Especially when they're also dependent on their corporation for healthcare and retirement...
This is exactly my point, it's effortless to compare corporations to government, especially in this context. For the other comment to base his argument around the word "totalitarian" seems nothing if not disingenuous, given that the meaning behind the word is clear.
In what way are companies not trivially compared to states (governments) in this context (surveillance)? You're being intellectually disingenuous.
I mean, you completely (amusingly) misquoted that sentence. I said "it isn't hard to argue that [...]". I did not make an absolute statement that it is (a violation)... Come on now.
Okay...let me see if I understand you correctly. You're defending the other commenter's description of corporate logs as totalitarian surveillance, but you're saying that I'm being intellectually disingenuous because I'm pointing out that companies are not governments?
No, I'm calling you intellectually disingenuous for reading a comment about internal corporate surveillance, and choosing to pontificate on word choice when the meaning is trivial to understand. Blatantly misquoting me also doesn't help.

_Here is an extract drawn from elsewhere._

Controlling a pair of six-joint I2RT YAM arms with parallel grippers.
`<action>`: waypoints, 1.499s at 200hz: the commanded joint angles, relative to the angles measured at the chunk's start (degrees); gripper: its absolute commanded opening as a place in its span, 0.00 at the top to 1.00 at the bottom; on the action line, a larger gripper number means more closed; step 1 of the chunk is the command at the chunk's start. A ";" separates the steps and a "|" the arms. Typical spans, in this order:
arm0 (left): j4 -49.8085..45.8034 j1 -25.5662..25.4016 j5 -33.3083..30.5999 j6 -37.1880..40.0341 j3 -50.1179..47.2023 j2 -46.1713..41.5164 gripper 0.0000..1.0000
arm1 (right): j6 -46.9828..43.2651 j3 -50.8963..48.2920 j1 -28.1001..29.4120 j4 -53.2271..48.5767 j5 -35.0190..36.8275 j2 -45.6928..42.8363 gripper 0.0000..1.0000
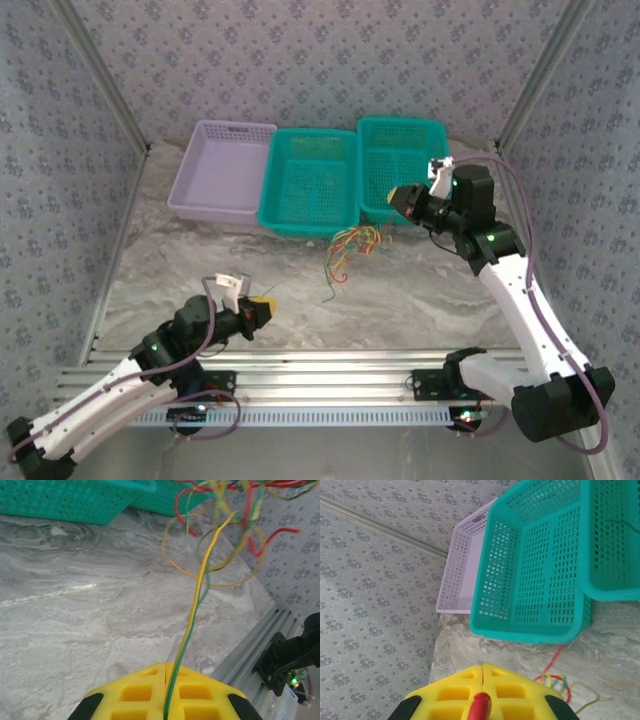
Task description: Untangle the cables
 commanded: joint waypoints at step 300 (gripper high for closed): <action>-30.63 0.55 -30.34 17.21 49.54 8.94 1.00 | -11.26 -20.73 -6.30 -3.66 27.97 5.30 1.00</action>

Workplace provided communication mechanisms do not in any way imply privacy. Best practices are that staff sign an acknowledgement of such, so that there is no such confusion.
Generally speaking it’s easy to argue that employees have no expectation of privacy on the work network for the following reasons:
1. Regulation in most countries requires it to be this way, we’ll most countries any of us is likely to work in. Which is to say: The Law Hath Spoken, which is to say: The People Hath Decided.

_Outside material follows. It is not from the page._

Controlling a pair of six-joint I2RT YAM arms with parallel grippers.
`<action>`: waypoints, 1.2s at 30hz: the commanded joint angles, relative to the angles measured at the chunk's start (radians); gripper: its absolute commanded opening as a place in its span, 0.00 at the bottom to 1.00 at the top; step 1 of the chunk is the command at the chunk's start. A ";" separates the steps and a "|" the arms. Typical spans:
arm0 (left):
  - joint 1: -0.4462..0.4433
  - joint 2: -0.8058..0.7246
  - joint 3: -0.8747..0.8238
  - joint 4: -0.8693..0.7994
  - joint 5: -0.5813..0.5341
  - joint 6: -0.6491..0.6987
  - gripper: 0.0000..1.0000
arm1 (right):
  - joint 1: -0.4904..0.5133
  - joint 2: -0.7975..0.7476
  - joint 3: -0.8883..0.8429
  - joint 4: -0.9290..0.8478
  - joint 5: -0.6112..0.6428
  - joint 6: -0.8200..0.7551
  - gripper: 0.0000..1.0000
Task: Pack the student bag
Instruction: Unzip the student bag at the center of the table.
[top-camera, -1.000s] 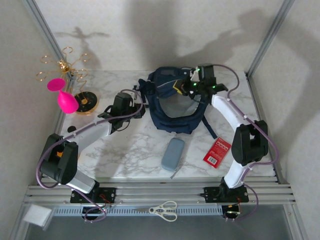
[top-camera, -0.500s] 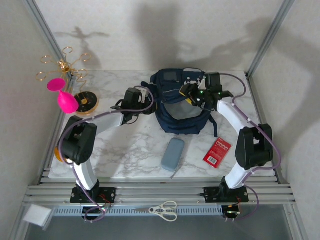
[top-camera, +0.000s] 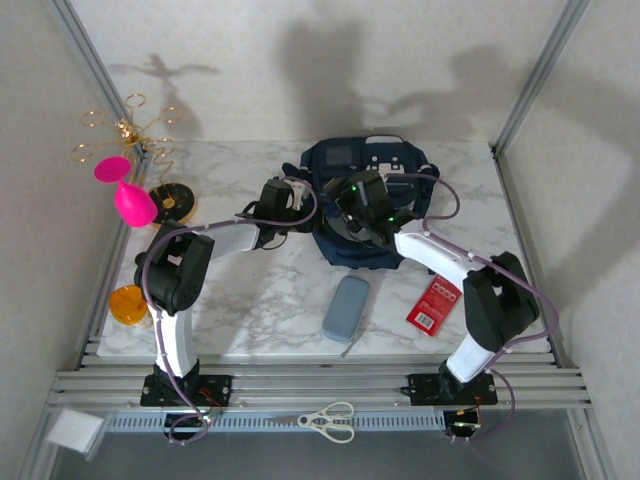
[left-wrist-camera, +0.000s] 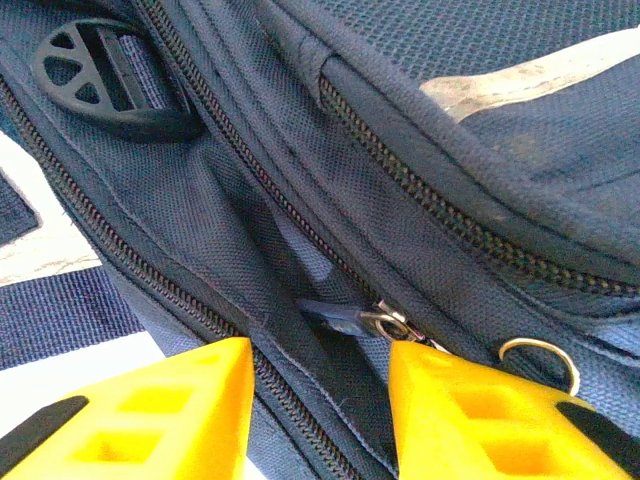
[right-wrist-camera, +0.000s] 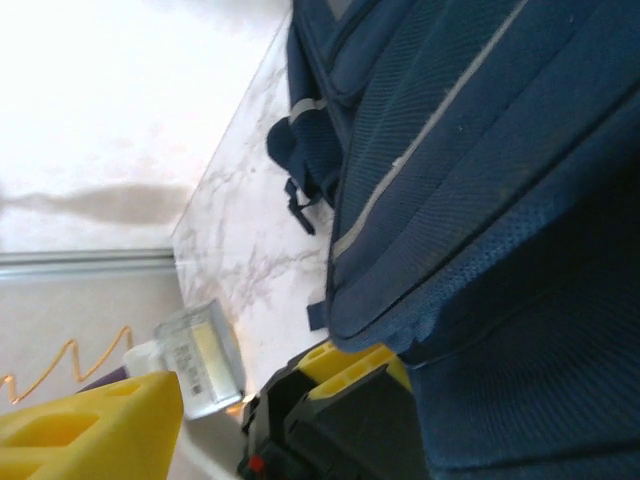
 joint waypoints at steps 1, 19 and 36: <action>-0.013 -0.002 0.040 0.061 0.038 0.001 0.39 | 0.049 0.034 0.001 0.095 0.159 0.097 0.65; 0.069 -0.162 -0.071 -0.016 0.196 0.266 0.53 | -0.149 -0.020 0.148 -0.085 -0.135 -0.237 0.00; -0.009 -0.044 0.046 0.107 0.273 0.417 0.56 | -0.264 0.017 0.267 -0.157 -0.419 -0.367 0.00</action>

2. The employer should have spelled this out to you at time of hire, and had you sign a document to verify you understand.
The problem here isn’t that the direct messages take place in the workplace, it’s that they take place on infrastructure owned by the workplace.
I didn't actually argue that there was an expectation...
I only said that the comment I replied to relied on a purely arbitrary definition for what an invasion of personal privacy was... He argued that because "your company is not recording your activity in the privacy of your home or on the street" it wasn't unreasonable (or totalitarian), because the company was "protecting itself and other employees from potentially problematic abuse scenarios." Even though it's amusingly easy to imagine that a totalitarian regime would make the same argument for its own surveillance practices....
Sigh
Totalitarianism is a socio-political paradigm, not a stand-in word to describe things you think constitute surveillance in the context of a business. Companies require the capability to maintain auditable records of employee activity on the information channels they own and manage. Your company is not recording your activity in the privacy of your home or on the street, it's protecting itself and other employees from potentially problematic abuse scenarios. These requirements are also directly imposed by a variety of regulations in various countries.
When you twist the meaning of loaded words like this to describe things you don't like, you make it very difficult for people to get past the hyperbole and take you seriously. You're conflating assaults on personal rights with the routine and mundane business practice of keeping auditable logs.
> I avoid workplaces which force shit like this. So do all the good developers I know, because they're people who can afford to be choosy.
I'm not sure what you're getting at here, because almost all the good developers I know work in environments like this. So where does trading these anecdotes leave us? Do you really believe most competent software engineers don't work in companies that do this? In most cases, that means the company is actively breaking the law, or at best making adherence with the law very difficult and error-prone.